Ecuador challenges India’s predominance by targeting USA with smaller-sized shrimp

Once heavily reliant on China as the preeminent market for its shrimp, Ecuador is now accelerating a shift toward serving the U.S. market.

Ecuador’s shrimp exports to the U.S. from January through March 2021 rose to 35,497 metric tons (MT), up 26.8 percent from the 25,985 MT it exported to the U.S. in the first quarter of 2020, according to the most recent NOAA statistics.

Facing a Chinese market that has become increasingly restricted, in part due to intensified customs inspections instituted in response to the Chinese government’s fear that COVID-19 could enter the country on the wrapping of frozen seafood, Ecuador reached out to seafood industry financial firm Lighthouse Finance to ask it for help in making the shift to supplying the United States, according Lighthouse Seafood Advisors Partner Rahul Kulkarni.

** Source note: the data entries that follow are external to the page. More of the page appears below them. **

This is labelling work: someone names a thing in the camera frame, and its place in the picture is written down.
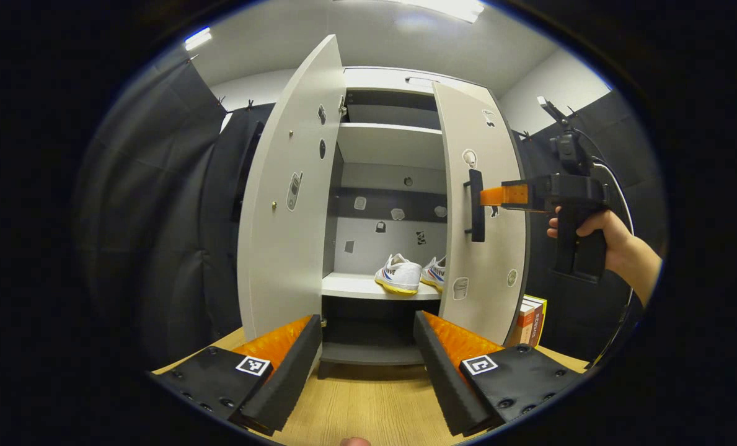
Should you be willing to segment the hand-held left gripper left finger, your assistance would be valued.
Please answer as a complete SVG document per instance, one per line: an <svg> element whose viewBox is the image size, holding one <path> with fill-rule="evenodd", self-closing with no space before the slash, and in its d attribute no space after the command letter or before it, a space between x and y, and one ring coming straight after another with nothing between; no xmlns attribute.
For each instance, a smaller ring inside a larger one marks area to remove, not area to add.
<svg viewBox="0 0 737 446"><path fill-rule="evenodd" d="M236 348L203 348L148 378L210 417L271 437L297 405L321 339L320 315L308 315Z"/></svg>

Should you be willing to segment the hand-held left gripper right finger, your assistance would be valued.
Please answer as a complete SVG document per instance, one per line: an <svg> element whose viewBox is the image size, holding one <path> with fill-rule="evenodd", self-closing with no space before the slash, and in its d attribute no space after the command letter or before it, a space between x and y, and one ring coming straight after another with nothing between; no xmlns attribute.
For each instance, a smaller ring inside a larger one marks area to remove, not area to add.
<svg viewBox="0 0 737 446"><path fill-rule="evenodd" d="M583 378L533 346L503 347L425 311L415 314L413 338L451 435L509 424Z"/></svg>

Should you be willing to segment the white shoe cabinet door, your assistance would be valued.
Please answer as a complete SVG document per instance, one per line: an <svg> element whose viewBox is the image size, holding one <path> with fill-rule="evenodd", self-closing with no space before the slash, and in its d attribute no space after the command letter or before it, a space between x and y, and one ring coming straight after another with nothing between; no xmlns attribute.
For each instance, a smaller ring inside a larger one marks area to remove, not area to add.
<svg viewBox="0 0 737 446"><path fill-rule="evenodd" d="M529 260L529 223L521 211L484 207L485 241L474 243L468 169L483 175L483 189L520 180L518 145L488 90L465 93L435 84L444 139L448 223L446 283L439 316L497 344L518 317Z"/></svg>
<svg viewBox="0 0 737 446"><path fill-rule="evenodd" d="M320 310L344 71L337 37L328 35L281 91L258 141L237 246L238 296L249 341Z"/></svg>

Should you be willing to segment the white canvas shoe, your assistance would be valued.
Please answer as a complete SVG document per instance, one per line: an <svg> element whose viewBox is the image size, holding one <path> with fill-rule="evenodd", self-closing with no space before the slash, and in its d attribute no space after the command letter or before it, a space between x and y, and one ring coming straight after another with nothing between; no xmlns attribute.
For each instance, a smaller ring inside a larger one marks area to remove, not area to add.
<svg viewBox="0 0 737 446"><path fill-rule="evenodd" d="M384 265L374 274L374 282L392 294L411 296L418 293L420 274L423 268L402 254L388 257Z"/></svg>
<svg viewBox="0 0 737 446"><path fill-rule="evenodd" d="M436 289L438 293L442 294L446 283L446 263L447 257L437 259L434 257L431 261L422 268L420 271L420 282L425 283L427 286L431 286Z"/></svg>

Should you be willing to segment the white shoe cabinet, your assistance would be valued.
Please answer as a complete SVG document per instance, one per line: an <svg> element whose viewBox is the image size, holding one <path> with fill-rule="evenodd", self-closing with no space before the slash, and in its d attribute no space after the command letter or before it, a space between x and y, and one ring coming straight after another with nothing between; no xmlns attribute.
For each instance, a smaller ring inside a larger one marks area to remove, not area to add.
<svg viewBox="0 0 737 446"><path fill-rule="evenodd" d="M442 294L383 290L374 274L400 253L422 268L446 254L444 139L433 94L346 88L338 131L321 283L324 330L317 378L338 366L422 364L414 313Z"/></svg>

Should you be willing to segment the white cabinet drawer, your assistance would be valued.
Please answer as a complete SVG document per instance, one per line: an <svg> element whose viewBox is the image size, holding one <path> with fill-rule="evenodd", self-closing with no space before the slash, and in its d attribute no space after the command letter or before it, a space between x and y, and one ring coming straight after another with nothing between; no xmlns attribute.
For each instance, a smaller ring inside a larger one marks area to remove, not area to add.
<svg viewBox="0 0 737 446"><path fill-rule="evenodd" d="M416 71L388 67L345 67L346 87L361 90L387 90L400 92L414 92L418 94L433 94L433 88L419 88L408 85L405 77L413 76L420 78L438 79L439 84L449 85L465 93L481 92L485 90L484 85L473 84L467 80L445 76L444 74Z"/></svg>

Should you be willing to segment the orange and white book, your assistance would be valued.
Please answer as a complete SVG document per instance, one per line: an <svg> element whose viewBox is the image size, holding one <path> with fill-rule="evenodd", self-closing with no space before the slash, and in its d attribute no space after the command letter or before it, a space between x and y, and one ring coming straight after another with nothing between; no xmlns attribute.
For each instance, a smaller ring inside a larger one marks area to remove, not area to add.
<svg viewBox="0 0 737 446"><path fill-rule="evenodd" d="M536 308L529 303L521 303L512 331L505 341L505 347L510 348L518 344L529 344L532 329L535 325L536 312Z"/></svg>

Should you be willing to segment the yellow book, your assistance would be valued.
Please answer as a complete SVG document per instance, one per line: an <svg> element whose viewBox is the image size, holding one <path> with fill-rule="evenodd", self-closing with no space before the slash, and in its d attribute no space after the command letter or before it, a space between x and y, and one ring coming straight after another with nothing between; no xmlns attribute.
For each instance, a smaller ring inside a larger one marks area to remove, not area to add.
<svg viewBox="0 0 737 446"><path fill-rule="evenodd" d="M538 346L541 341L545 325L545 317L547 315L547 300L541 297L534 297L525 294L523 302L534 310L532 322L530 322L531 333L529 335L529 345Z"/></svg>

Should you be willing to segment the black backdrop cloth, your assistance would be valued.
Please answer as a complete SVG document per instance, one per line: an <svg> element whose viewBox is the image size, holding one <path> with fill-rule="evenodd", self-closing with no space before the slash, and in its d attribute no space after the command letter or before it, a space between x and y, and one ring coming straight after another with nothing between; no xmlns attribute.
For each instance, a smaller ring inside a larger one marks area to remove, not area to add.
<svg viewBox="0 0 737 446"><path fill-rule="evenodd" d="M156 57L94 133L73 236L94 308L155 370L242 326L237 239L272 104L227 112L192 57Z"/></svg>
<svg viewBox="0 0 737 446"><path fill-rule="evenodd" d="M603 161L591 175L609 187L609 205L658 254L668 248L669 212L662 172L647 131L630 104L613 90L574 110L570 121L589 155ZM547 237L550 214L528 214L529 271L525 293L549 303L541 345L594 361L612 341L628 301L629 286L610 271L597 284L552 273L557 242Z"/></svg>

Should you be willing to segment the large ceiling light panel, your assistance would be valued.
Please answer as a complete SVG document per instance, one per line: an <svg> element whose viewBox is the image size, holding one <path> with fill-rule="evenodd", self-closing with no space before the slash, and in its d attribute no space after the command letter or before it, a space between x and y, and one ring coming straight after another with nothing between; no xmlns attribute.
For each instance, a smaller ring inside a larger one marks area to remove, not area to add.
<svg viewBox="0 0 737 446"><path fill-rule="evenodd" d="M414 6L429 11L439 12L453 18L473 24L485 10L480 0L389 0L406 6Z"/></svg>

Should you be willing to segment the small ceiling light panel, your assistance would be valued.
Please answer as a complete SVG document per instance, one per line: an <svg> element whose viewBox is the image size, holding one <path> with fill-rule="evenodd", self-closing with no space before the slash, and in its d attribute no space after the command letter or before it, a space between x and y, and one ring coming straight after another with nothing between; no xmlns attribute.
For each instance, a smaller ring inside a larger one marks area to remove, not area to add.
<svg viewBox="0 0 737 446"><path fill-rule="evenodd" d="M211 28L202 28L197 31L197 33L187 37L187 39L184 40L184 48L186 51L192 51L193 49L201 47L201 45L204 45L204 43L209 42L211 39Z"/></svg>

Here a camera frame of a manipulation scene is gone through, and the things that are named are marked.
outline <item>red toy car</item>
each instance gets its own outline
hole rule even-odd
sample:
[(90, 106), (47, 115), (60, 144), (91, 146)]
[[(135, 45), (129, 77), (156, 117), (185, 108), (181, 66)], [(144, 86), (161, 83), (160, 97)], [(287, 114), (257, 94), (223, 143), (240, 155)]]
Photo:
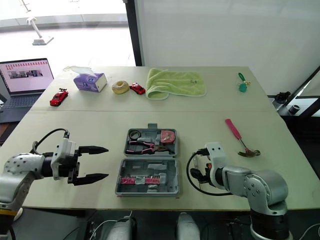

“There has been a shift happening in terms of the geopolitics. China was always a big market for Ecuador, but now China is becoming more closed off,” Kulkarni told SeafoodSource. “When that started happening, Ecuador saw a chance to shift to supplying the U.S.”

Lighthouse Seafood Advisors is now “looking at supporting the Ecuadorian government to develop solutions for the industry” to help it become more competitive in the U.S. market, Kulkarni said.

“We already have a few projects going strongly ahead,” he said.

However, Ecuador faces stiff competition from India, which has been the largest shrimp exporter to the U.S. for years. Moreover, the structure of Ecuador’s shrimp-farming industry, with large farms and lower-density farming practices, and its historical precedent of harvesting the bigger-sized shrimp preferred in China, are impediments to entering the U.S. market full-bore, according to Kulkarni.

Nevertheless, Kulkarni said, the opportunity is there. India, currently struggling with a severe COVID-19 crisis, has seen its shrimp exports to the U.S. stall out thus far in 2021. Even though the U.S. imported 9 percent more shrimp in the first three months of 2021 compared to the same time-period in 2020 – 184,852 MT versus 168,158 MT – India’s exports have actually dropped from 68,894 MT to 67,077 MT between January and March. And India's situation is likely to worsen in coming months.

Though clearly affected by the global COVID-19 crisis, the U.S. market for imported shrimp is shifting, with rising players like Indonesia, Vietnam, and Ecuador all grabbing more market share. That provides Ecuador with an opening to press its current advantage, Kulkarni said.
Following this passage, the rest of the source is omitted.